I have wanted to do this for a long time with RESCRIPt to replace the current classifier training workflows.

SoilRotifer · February 21, 2024, 7:00pm

I'd be happy too collaborate on this!

I have a few upcoming projects, that will require leveraging both snakemake and nextflow. So, I figured I'd start teaching myself via RESCRIPt.

Anyway, I figure that I can start putting together the snakemake pipelines for our most common use cases, i.e. SILVA, UNITE, GTDB, etc... then progress into the more complicated pipelines that leverage pulling from GenBank, extract-seq-segments, etc...

Should I start a separate github repo for these, for now? Or do you have a place in mind? Or I can start a DropBox to share too...

lina-kim · February 22, 2024, 8:38pm

What a great plan, thanks @SoilRotifer for getting started! Yes, it would play so nicely with the Nextflow workflow @cmatzoros and I have been building.

Separate GitHub repo is a good start, we currently have our own (hopefully modular) structure in place. I'll follow up with more details via DM.

colinbrislawn · February 23, 2024, 1:52pm

Good morning!

I've been working on one of these too!

On what hardware do you run these? I've used both institutional HPC and cloud-native options.

Where do you distribute results? I've been using GitHub releases, though I would prefer an official Q2 location like Data resources — QIIME 2 2024.2.0 documentation

Viewing this as a CI/CD platform, I'm interested in the package manager part, which I don't think we have yet...
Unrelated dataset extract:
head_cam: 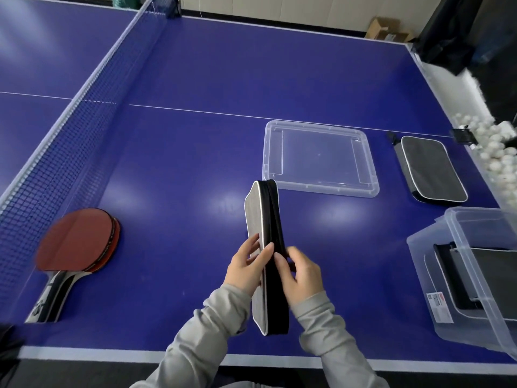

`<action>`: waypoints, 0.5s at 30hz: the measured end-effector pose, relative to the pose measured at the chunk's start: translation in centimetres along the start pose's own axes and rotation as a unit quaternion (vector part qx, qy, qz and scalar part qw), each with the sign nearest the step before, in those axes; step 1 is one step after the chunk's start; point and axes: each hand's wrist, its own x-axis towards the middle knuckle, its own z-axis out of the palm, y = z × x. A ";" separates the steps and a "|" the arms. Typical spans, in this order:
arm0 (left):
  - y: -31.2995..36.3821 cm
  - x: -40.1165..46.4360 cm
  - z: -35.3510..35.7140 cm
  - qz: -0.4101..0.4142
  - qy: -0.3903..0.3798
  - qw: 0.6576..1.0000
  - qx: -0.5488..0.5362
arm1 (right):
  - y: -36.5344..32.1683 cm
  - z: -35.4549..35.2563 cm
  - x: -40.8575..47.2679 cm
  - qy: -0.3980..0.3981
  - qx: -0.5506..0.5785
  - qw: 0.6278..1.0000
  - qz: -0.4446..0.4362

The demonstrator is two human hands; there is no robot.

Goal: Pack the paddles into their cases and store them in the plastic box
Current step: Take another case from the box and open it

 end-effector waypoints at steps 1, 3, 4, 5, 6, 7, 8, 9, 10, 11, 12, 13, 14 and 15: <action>-0.1 0.1 -0.4 0.002 0.003 1.000 -0.004 | 0.2 -0.1 0.0 -0.004 0.004 1.000 -0.003; -0.3 0.5 -1.4 0.017 0.020 1.000 -0.003 | 0.8 -0.4 0.1 -0.001 0.008 1.000 -0.002; -0.3 0.7 -2.2 0.031 0.035 0.999 0.002 | 1.3 -0.7 0.2 0.009 0.008 1.000 0.005; -0.4 1.1 -3.3 0.049 0.053 0.997 0.008 | 2.0 -1.2 0.4 0.024 0.010 0.999 0.019; -0.7 1.6 -4.6 0.066 0.074 0.995 0.018 | 2.9 -1.8 0.8 0.033 0.016 0.998 0.043; -0.9 2.2 -6.1 0.077 0.098 0.992 0.033 | 3.9 -2.5 1.2 0.033 0.026 0.996 0.074; -1.4 3.0 -7.6 0.077 0.123 0.988 0.050 | 5.0 -3.2 1.6 0.024 0.039 0.993 0.111; -1.9 3.9 -9.2 0.067 0.144 0.985 0.069 | 6.2 -4.0 2.1 0.009 0.051 0.988 0.146; -2.6 4.8 -10.6 0.048 0.156 0.983 0.088 | 7.5 -4.6 2.5 -0.006 0.059 0.983 0.175; -3.3 5.7 -11.7 0.025 0.158 0.982 0.105 | 8.7 -5.0 2.8 -0.017 0.064 0.978 0.199; -4.0 6.5 -12.5 0.001 0.151 0.981 0.120 | 9.9 -5.3 3.0 -0.026 0.064 0.973 0.221; -4.7 7.2 -13.0 -0.019 0.142 0.981 0.134 | 11.0 -5.5 3.3 -0.034 0.056 0.968 0.242; -5.4 7.9 -13.3 -0.034 0.138 0.978 0.150 | 12.0 -5.6 3.4 -0.041 0.044 0.963 0.261; -6.0 8.5 -13.4 -0.043 0.141 0.975 0.163 | 13.1 -5.5 3.6 -0.045 0.030 0.959 0.278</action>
SoilRotifer · February 23, 2024, 3:34pm

That is cool @colinbrislawn!

I might be sending a bunch of snakemake questions your way. Although I have a few of these pipelines producing output, they could certainly be cleaned up a bit and be more generalizable. Thinking about how to structure filenames and wildcards is surely a mental exercise!

Mike_Stevenson · July 25, 2024, 6:14pm

Hi @SoilRotifer

Snakemake sounds intriguing. I have been putting together a workflow for some data and I have ended up with a bash script which encompasses every step after QC (which is done separately).

What are the advantages of using Snakemake vs compiling your own script?

Thanks.

SoilRotifer · July 25, 2024, 6:20pm

Hi @Mike_Stevenson, I've abandoned snakemake and am now using NextFlow. I have a private github repo that works to construct RDP, GTDB, and SILVA classifiers for the full length and several amplicon regions. It works, I just need to better organize the outputs. I'll be adding UNITE soon.

These workflows automate handling many steps for you with minimal code. Also, is quite reproducible with conda environments, job sumissions (i.e. slurm, etc...), I hope to implement these at some point.